◆ Task objective
Whatever the records say, give every one of them again exactly.

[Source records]
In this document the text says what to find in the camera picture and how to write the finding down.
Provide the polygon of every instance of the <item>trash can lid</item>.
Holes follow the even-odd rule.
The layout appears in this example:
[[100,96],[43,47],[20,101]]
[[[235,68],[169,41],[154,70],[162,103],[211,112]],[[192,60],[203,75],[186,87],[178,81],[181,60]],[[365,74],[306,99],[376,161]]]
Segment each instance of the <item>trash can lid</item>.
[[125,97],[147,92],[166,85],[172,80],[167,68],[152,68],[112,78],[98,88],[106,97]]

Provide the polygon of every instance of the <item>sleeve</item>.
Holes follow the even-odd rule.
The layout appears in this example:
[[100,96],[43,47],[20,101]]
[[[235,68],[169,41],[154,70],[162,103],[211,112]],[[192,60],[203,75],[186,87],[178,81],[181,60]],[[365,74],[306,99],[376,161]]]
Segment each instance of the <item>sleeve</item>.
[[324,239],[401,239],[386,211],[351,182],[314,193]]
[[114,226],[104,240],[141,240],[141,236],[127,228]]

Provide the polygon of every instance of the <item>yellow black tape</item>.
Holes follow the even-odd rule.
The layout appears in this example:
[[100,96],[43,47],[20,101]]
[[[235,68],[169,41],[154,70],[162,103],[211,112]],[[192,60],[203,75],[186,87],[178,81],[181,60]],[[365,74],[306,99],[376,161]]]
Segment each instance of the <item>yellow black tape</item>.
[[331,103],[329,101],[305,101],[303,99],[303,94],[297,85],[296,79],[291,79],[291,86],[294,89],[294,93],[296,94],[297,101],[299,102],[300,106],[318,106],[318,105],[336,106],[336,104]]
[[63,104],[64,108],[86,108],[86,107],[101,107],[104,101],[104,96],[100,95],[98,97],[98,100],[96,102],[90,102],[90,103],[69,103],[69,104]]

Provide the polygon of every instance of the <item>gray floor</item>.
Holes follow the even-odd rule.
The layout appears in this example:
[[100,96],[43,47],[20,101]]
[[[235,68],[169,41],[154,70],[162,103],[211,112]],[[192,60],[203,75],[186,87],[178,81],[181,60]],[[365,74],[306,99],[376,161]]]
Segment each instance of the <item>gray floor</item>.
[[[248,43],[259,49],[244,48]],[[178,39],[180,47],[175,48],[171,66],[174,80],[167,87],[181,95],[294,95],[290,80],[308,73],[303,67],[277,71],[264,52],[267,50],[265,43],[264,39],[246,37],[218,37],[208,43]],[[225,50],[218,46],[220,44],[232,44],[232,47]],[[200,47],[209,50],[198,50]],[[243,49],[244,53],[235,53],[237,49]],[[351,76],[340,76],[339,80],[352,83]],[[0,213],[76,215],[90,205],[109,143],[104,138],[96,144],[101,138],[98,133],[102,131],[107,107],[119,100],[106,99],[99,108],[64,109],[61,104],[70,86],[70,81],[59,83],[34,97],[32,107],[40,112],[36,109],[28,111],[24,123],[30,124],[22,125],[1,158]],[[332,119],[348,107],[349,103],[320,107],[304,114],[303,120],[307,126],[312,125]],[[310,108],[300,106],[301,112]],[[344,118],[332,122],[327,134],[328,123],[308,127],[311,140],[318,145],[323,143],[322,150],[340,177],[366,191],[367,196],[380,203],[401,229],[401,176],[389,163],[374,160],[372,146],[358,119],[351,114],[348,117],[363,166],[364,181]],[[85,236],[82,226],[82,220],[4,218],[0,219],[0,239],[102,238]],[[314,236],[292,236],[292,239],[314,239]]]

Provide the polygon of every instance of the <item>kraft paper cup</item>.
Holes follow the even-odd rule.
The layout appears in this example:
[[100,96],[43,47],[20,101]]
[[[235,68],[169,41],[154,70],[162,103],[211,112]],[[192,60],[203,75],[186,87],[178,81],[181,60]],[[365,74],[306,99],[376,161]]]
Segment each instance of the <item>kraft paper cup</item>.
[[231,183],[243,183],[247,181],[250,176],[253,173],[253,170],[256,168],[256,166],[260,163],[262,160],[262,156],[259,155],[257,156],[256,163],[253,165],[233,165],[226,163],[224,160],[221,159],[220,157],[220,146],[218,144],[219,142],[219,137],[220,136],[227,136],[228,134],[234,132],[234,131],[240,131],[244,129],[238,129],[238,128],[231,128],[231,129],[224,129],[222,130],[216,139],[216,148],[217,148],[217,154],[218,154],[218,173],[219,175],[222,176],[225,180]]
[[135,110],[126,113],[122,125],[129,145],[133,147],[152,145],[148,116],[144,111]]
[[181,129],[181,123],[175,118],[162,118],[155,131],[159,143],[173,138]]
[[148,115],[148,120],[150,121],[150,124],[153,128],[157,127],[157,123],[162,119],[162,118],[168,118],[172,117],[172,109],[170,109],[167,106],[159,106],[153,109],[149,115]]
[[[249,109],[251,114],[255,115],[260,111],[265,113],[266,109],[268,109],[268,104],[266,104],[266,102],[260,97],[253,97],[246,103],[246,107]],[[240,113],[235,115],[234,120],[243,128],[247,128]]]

◆ Exercise answer
In this document the text says what to find in the camera picture and how to write the finding down.
Provide the polygon of every instance of the <item>trash can lid</item>.
Holes follow the even-odd rule.
The layout appears in this example:
[[100,96],[43,47],[20,101]]
[[[235,68],[169,41],[154,70],[162,103],[211,112]],[[192,60],[203,75],[186,87],[178,81],[181,60]],[[365,74],[306,99],[376,161]]]
Segment each instance of the <item>trash can lid</item>.
[[125,97],[147,92],[166,85],[172,80],[167,68],[152,68],[112,78],[98,88],[106,97]]

Provide the polygon of every instance of the <item>sleeve</item>.
Holes follow the even-odd rule.
The layout appears in this example:
[[100,96],[43,47],[20,101]]
[[[235,68],[169,41],[154,70],[162,103],[211,112]],[[192,60],[203,75],[186,87],[178,81],[181,60]],[[365,74],[306,99],[376,161]]]
Segment each instance of the <item>sleeve</item>.
[[324,239],[401,239],[386,211],[351,182],[314,193]]
[[114,226],[104,240],[141,240],[141,236],[127,228]]

Provide the polygon of every instance of the <item>yellow black tape</item>.
Holes follow the even-odd rule.
The layout appears in this example:
[[100,96],[43,47],[20,101]]
[[[235,68],[169,41],[154,70],[162,103],[211,112]],[[192,60],[203,75],[186,87],[178,81],[181,60]],[[365,74],[306,99],[376,161]]]
Segment each instance of the <item>yellow black tape</item>.
[[331,103],[329,101],[305,101],[303,99],[303,94],[297,85],[296,79],[291,79],[291,86],[294,89],[294,93],[296,94],[297,101],[299,102],[300,106],[318,106],[318,105],[336,106],[336,104]]
[[63,104],[64,108],[86,108],[86,107],[101,107],[104,101],[104,96],[100,95],[98,97],[98,100],[96,102],[90,102],[90,103],[69,103],[69,104]]

Provide the polygon of every instance of the <item>gray floor</item>.
Holes follow the even-odd rule.
The layout appears in this example:
[[100,96],[43,47],[20,101]]
[[[235,68],[169,41],[154,70],[162,103],[211,112]],[[192,60],[203,75],[186,87],[178,81],[181,60]],[[365,74],[306,99],[376,161]]]
Segment each instance of the <item>gray floor</item>.
[[[248,43],[259,49],[244,48]],[[178,39],[180,47],[175,48],[171,66],[174,80],[167,87],[181,95],[294,95],[290,80],[308,73],[303,67],[277,71],[264,52],[267,50],[265,43],[264,39],[246,37],[218,37],[208,43]],[[225,50],[218,46],[220,44],[232,44],[232,47]],[[200,47],[209,50],[198,50]],[[243,49],[244,53],[235,53],[237,49]],[[351,76],[340,76],[339,80],[352,83]],[[0,213],[76,215],[90,205],[109,143],[104,138],[96,144],[101,138],[98,133],[102,131],[107,107],[119,100],[106,99],[99,108],[64,109],[61,104],[70,86],[70,81],[59,83],[34,97],[32,107],[40,112],[36,109],[28,111],[24,123],[30,124],[22,125],[1,158]],[[332,119],[348,107],[349,103],[320,107],[304,114],[303,120],[307,126],[312,125]],[[310,108],[300,106],[301,112]],[[344,118],[332,122],[327,134],[328,123],[308,127],[311,140],[318,145],[323,143],[322,150],[340,177],[366,191],[367,196],[380,203],[401,229],[401,176],[389,163],[374,160],[372,146],[358,119],[351,114],[348,117],[363,166],[364,181]],[[85,236],[82,226],[82,220],[4,218],[0,219],[0,239],[102,238]],[[314,236],[292,236],[292,239],[314,239]]]

Provide the polygon of every instance of the <item>kraft paper cup</item>.
Holes follow the even-odd rule.
The layout appears in this example:
[[100,96],[43,47],[20,101]]
[[[235,68],[169,41],[154,70],[162,103],[211,112]],[[192,60],[203,75],[186,87],[178,81],[181,60]],[[365,74],[306,99],[376,161]]]
Segment each instance of the <item>kraft paper cup</item>.
[[231,183],[243,183],[247,181],[250,176],[253,173],[253,170],[256,168],[256,166],[260,163],[262,160],[262,156],[259,155],[257,156],[256,163],[253,165],[233,165],[226,163],[224,160],[221,159],[220,157],[220,146],[218,144],[219,142],[219,137],[220,136],[227,136],[228,134],[234,132],[234,131],[240,131],[244,129],[238,129],[238,128],[231,128],[231,129],[224,129],[222,130],[216,139],[216,148],[217,148],[217,154],[218,154],[218,173],[219,175],[222,176],[225,180]]
[[135,110],[126,113],[122,125],[129,145],[133,147],[152,145],[148,116],[144,111]]
[[181,129],[181,123],[175,118],[162,118],[155,131],[159,143],[173,138]]
[[148,115],[148,120],[150,121],[150,124],[153,128],[157,127],[157,123],[162,119],[162,118],[168,118],[172,117],[172,109],[170,109],[167,106],[159,106],[153,109],[149,115]]
[[[249,109],[251,114],[255,115],[260,111],[265,113],[266,109],[268,109],[268,104],[266,104],[266,102],[260,97],[253,97],[246,103],[246,107]],[[240,113],[235,115],[234,120],[243,128],[247,128]]]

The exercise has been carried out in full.